Die stellvertretende Katrin Meinen (von links), Franziska Jaap (Mitglied der Schulleitung und Teilnehmerin am Hospitationsprojekt) und Markus Bauch (Teilnehmer am Hospitationsprojekt).

Das „GM" au dem Weg nach Bochum

Mellendorf. Nicht nur Herbert Grönemeyer hat in seiner „Bochum-Hymne“ bereits vor fast 30 Jahren erkannt, dass es in Bochum „viel besser, als man glaubt“ sei. Die dort ansässige „Schiller-Schule“, ein Gymnasium mit gut 1.000 Schülerinnen und Schülern, hat im letzten Jahr den begehrten Deutschen Schulpreis erhalten, der jährlich u.a. von der Robert Bosch Stiftung und der Heidehof Stiftung verliehen wird. Und da sich bekanntlich von „Siegern“ am besten lernen lässt, hat sich das Gymnasium Mellendorf im Rahmen des Hospitationsprogramms des Deutschen Schulpreises für den einzigen Hospitationsplatz an dieser Schule beworben. Aus zahlreichen Bewerbungen haben sich die Bochumer für das Gymnasium Mellendorf entschieden, sodass Markus Bauch (unter anderem Mitglied der Digitalisierungs-AG der Schule und Leiter der Schülerzeitung) und Franziska Jaap (Schulleitungsmitglied und verantwortlich für Schulentwicklung) im kommenden Schuljahr an dieser Schule hospitieren werden und von ihren Erfahrungen und den Ideen dieser ausgezeichneten Schule berichten können. Verbindende Elemente zwischen beiden Schulgemeinschaften gibt es auf jeden Fall: Vor der Schiller-Schule in Bochum liegt ein riesiger Löwe auf einem großen Sockel. Für dieses Kriegerdenkmal aus dem Ersten Weltkrieg hat die Schule eine Art Patenschaft übernommen.
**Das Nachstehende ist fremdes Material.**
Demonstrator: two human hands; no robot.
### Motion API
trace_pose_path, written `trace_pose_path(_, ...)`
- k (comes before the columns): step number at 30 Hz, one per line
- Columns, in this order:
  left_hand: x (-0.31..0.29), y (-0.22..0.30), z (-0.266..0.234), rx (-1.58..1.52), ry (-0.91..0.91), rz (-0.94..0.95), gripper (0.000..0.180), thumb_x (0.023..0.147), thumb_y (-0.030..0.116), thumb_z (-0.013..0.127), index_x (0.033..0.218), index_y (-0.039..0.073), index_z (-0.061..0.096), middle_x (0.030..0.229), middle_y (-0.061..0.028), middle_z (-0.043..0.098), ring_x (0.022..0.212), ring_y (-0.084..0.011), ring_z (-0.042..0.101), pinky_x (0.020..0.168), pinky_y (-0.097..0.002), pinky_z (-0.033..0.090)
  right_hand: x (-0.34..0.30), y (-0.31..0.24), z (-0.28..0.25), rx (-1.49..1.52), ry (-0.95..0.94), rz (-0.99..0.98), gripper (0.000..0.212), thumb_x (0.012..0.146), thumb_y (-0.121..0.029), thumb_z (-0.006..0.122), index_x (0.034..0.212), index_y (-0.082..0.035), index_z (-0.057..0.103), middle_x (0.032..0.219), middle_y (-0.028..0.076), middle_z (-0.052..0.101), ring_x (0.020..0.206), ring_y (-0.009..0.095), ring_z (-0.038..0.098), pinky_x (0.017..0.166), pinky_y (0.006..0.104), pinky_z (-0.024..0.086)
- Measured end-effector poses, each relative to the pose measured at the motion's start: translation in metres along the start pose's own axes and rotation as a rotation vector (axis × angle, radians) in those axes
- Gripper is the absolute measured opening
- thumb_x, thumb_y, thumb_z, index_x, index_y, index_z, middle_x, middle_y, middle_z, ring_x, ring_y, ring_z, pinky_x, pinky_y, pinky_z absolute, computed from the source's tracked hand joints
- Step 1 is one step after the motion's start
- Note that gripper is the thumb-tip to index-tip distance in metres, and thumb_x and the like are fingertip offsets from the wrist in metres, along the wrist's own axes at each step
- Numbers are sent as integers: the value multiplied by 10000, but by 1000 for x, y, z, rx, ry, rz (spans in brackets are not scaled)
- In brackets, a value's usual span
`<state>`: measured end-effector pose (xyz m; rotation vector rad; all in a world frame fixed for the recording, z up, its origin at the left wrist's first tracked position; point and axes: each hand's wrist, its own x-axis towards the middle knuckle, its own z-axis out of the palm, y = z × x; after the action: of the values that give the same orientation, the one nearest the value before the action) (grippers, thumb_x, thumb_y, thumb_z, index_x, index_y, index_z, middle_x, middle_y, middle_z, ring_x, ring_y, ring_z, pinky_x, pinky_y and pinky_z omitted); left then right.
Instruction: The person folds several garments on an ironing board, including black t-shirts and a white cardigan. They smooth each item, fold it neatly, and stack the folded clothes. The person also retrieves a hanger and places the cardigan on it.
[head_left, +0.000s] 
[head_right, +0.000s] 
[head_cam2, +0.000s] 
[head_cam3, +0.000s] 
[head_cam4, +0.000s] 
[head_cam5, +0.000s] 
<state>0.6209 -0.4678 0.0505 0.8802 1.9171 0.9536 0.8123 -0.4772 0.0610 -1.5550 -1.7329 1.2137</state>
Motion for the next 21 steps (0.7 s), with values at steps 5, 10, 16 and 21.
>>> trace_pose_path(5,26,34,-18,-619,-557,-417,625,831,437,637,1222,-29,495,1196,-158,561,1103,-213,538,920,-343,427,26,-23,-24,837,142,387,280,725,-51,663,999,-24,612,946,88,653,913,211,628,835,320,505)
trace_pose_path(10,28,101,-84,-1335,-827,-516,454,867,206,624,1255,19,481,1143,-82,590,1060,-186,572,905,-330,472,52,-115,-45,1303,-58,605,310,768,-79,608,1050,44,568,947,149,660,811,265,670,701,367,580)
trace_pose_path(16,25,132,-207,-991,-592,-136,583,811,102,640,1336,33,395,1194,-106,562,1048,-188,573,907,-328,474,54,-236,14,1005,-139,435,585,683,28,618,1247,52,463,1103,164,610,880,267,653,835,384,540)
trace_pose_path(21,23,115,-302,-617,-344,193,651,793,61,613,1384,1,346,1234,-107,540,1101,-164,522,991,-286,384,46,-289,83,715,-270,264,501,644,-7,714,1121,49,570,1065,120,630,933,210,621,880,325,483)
Und auch im Schulgebäude gibt es einen lebensgroßen Löwen aus Gips, der als Identifikationsfigur wirkt. Den „Mellendorfer“ beziehungsweise Wedemärker-Löwen findet man momentan zwar nur als Logo auf dem Briefpapier des Gymnasiums Mellendorfs und auf einzelnen Wänden in der Schule, aber eventuell lässt sich ein solches Projekt im kommenden Schuljahr auch in Mellendorf am Campus W installieren.